== Segment start ==
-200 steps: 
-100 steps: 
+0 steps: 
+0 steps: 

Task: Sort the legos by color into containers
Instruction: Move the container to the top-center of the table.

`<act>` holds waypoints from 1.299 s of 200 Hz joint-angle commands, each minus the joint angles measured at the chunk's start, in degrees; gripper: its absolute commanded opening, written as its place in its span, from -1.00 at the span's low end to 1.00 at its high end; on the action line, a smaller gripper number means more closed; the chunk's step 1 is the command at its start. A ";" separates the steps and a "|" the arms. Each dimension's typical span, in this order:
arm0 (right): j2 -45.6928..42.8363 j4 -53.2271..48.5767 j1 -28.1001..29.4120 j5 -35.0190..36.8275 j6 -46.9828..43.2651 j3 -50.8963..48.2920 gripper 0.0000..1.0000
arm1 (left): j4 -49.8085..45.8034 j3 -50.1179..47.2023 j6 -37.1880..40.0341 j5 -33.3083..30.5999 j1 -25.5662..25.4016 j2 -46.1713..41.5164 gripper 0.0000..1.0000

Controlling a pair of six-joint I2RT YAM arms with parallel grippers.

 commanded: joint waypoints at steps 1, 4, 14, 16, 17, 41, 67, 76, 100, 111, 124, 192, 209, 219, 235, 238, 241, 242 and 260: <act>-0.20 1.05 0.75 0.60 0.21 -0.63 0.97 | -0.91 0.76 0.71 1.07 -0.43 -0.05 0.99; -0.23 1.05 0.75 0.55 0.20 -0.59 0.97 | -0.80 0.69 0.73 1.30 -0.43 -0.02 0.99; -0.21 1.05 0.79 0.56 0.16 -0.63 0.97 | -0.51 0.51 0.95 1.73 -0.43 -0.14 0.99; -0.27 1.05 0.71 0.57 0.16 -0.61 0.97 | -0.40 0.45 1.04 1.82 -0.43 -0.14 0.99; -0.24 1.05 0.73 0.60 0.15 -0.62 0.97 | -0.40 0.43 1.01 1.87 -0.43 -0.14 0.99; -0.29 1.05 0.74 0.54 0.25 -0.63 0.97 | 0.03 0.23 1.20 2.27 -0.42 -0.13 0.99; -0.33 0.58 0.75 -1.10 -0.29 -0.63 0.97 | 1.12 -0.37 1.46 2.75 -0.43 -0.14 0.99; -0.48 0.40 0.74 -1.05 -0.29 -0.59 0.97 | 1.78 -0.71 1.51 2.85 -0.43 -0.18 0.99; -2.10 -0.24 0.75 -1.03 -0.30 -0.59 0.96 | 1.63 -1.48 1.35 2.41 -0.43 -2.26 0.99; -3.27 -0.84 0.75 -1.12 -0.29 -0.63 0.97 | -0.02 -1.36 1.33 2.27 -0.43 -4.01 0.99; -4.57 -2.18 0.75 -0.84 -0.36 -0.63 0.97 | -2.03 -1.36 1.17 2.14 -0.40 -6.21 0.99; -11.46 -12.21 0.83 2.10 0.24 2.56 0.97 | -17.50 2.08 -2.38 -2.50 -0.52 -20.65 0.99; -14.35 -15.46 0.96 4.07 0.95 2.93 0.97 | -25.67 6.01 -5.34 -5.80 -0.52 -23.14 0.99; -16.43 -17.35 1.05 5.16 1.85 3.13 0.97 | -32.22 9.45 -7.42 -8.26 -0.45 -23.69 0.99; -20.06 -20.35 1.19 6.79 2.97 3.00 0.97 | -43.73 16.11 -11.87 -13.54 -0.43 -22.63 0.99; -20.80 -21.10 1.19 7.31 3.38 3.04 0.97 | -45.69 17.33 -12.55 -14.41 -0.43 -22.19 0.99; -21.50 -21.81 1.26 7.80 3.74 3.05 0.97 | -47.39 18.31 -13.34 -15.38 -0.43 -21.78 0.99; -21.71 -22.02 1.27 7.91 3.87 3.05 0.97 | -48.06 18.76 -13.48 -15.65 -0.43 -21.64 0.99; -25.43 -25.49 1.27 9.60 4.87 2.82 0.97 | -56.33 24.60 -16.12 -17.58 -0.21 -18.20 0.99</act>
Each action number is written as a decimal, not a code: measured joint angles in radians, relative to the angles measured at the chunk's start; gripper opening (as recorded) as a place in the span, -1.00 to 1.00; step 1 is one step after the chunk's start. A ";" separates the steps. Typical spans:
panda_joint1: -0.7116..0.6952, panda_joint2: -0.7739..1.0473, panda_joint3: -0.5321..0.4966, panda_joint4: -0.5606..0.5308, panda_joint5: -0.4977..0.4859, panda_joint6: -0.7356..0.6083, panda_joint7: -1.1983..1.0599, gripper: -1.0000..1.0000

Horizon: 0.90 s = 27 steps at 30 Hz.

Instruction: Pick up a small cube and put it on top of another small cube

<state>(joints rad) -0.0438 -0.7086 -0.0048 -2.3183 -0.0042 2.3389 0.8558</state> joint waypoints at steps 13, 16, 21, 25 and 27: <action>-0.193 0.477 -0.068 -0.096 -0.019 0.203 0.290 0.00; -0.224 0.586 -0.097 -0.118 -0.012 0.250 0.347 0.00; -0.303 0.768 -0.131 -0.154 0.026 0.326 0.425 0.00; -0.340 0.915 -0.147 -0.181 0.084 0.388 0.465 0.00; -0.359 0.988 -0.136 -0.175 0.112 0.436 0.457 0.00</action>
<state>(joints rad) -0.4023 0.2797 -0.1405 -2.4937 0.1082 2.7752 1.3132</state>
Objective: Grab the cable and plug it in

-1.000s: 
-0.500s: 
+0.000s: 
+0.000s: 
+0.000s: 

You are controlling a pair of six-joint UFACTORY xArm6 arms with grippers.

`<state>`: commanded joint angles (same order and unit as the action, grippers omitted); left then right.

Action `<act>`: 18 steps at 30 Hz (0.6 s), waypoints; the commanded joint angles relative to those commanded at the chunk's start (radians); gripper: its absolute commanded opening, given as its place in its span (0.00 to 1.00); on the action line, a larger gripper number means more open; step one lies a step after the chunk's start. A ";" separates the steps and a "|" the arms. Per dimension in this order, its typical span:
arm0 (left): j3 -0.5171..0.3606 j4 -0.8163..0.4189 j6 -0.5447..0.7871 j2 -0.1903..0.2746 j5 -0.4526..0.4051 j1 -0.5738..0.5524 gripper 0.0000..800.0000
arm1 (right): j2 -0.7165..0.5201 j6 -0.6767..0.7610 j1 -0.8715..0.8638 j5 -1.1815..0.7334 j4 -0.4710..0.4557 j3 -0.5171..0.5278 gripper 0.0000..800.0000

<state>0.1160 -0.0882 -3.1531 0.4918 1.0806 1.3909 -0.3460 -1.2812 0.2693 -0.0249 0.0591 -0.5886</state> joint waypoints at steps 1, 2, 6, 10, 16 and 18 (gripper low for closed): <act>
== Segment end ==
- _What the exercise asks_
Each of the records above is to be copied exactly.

- _Result of the exercise_
-200 steps: 
-100 steps: 
+0 steps: 
+0 steps: 

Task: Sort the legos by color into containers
Instruction: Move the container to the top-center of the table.

`<act>` holds waypoints from 1.299 s of 200 Hz joint-angle commands, each minus the joint angles measured at the chunk's start, in degrees; gripper: its absolute commanded opening, written as its place in its span, from -1.00 at the span's low end to 1.00 at its high end; on the action line, a smaller gripper number means more closed; the chunk's step 1 is the command at its start. A ";" separates the steps and a "|" the arms. Each dimension's typical span, in this order:
arm0 (right): j2 -45.6928..42.8363 j4 -53.2271..48.5767 j1 -28.1001..29.4120 j5 -35.0190..36.8275 j6 -46.9828..43.2651 j3 -50.8963..48.2920 gripper 0.0000..1.0000
arm1 (left): j4 -49.8085..45.8034 j3 -50.1179..47.2023 j6 -37.1880..40.0341 j5 -33.3083..30.5999 j1 -25.5662..25.4016 j2 -46.1713..41.5164 gripper 0.0000..1.0000

Controlling a pair of six-joint I2RT YAM arms with parallel grippers.

 commanded: joint waypoints at steps 1, 4, 14, 16, 17, 41, 67, 76, 100, 111, 124, 192, 209, 219, 235, 238, 241, 242 and 260: <act>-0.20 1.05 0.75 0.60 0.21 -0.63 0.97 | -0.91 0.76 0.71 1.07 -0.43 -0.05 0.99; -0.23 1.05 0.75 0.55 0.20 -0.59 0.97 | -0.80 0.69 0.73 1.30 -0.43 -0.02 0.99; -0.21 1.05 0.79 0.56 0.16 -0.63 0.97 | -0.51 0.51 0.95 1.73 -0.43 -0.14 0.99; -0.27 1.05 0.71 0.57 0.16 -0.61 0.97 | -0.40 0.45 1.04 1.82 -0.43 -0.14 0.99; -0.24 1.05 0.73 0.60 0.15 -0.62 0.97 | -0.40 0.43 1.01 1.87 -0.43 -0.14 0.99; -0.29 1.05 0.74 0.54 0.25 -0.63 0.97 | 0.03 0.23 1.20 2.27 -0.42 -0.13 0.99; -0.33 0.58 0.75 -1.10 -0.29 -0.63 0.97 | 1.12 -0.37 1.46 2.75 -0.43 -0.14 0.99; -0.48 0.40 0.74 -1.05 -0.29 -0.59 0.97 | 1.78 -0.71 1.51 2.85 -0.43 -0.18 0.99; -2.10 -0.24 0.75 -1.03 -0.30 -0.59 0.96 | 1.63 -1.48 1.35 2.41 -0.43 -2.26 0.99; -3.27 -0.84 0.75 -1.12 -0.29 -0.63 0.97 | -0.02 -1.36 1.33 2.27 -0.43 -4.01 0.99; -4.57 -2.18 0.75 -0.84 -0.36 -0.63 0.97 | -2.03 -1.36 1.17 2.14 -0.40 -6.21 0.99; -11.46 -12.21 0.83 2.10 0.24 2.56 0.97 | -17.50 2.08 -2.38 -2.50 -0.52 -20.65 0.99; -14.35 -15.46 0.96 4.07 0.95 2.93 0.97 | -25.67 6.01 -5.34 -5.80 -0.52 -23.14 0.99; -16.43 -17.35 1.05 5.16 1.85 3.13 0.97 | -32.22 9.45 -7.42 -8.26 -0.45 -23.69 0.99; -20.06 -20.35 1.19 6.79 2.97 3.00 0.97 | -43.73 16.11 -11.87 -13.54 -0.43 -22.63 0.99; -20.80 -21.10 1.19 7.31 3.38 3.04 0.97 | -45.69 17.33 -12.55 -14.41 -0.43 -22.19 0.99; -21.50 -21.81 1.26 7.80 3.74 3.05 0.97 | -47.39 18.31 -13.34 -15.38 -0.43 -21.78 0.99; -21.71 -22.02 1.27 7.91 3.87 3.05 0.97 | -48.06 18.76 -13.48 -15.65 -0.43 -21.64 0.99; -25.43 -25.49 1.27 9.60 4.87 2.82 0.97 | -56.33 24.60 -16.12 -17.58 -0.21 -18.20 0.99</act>
Each action number is written as a decimal, not a code: measured joint angles in radians, relative to the angles measured at the chunk's start; gripper opening (as recorded) as a place in the span, -1.00 to 1.00; step 1 is one step after the chunk's start. A ";" separates the steps. Typical spans:
panda_joint1: -0.7116..0.6952, panda_joint2: -0.7739..1.0473, panda_joint3: -0.5321..0.4966, panda_joint4: -0.5606..0.5308, panda_joint5: -0.4977..0.4859, panda_joint6: -0.7356..0.6083, panda_joint7: -1.1983..1.0599, gripper: -1.0000..1.0000

Horizon: 0.90 s = 27 steps at 30 Hz.

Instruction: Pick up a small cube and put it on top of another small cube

<state>(joints rad) -0.0438 -0.7086 -0.0048 -2.3183 -0.0042 2.3389 0.8558</state> joint waypoints at steps 13, 16, 21, 25 and 27: <action>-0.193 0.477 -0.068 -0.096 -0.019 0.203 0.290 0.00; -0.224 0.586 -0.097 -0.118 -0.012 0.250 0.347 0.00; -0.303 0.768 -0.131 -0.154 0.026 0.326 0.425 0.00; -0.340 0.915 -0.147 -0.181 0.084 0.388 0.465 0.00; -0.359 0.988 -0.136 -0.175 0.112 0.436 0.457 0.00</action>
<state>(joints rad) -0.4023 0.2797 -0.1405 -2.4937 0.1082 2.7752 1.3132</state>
Objective: Grab the cable and plug it in

-1.000s: 
-0.500s: 
+0.000s: 
+0.000s: 
+0.000s: 

You are controlling a pair of six-joint UFACTORY xArm6 arms with grippers.

`<state>`: commanded joint angles (same order and unit as the action, grippers omitted); left then right.

Action `<act>`: 18 steps at 30 Hz (0.6 s), waypoints; the commanded joint angles relative to those commanded at the chunk's start (radians); gripper: its absolute commanded opening, given as its place in its span (0.00 to 1.00); on the action line, a larger gripper number means more open; step one lies a step after the chunk's start. A ";" separates the steps and a "|" the arms. Per dimension in this order, its typical span:
arm0 (left): j3 -0.5171..0.3606 j4 -0.8163..0.4189 j6 -0.5447..0.7871 j2 -0.1903..0.2746 j5 -0.4526..0.4051 j1 -0.5738..0.5524 gripper 0.0000..800.0000
arm1 (right): j2 -0.7165..0.5201 j6 -0.6767..0.7610 j1 -0.8715..0.8638 j5 -1.1815..0.7334 j4 -0.4710..0.4557 j3 -0.5171..0.5278 gripper 0.0000..800.0000

<state>0.1160 -0.0882 -3.1531 0.4918 1.0806 1.3909 -0.3460 -1.2812 0.2693 -0.0249 0.0591 -0.5886</state> joint waypoints at steps 1, 2, 6, 10, 16 and 18 (gripper low for closed): <act>

The answer has been written out in full.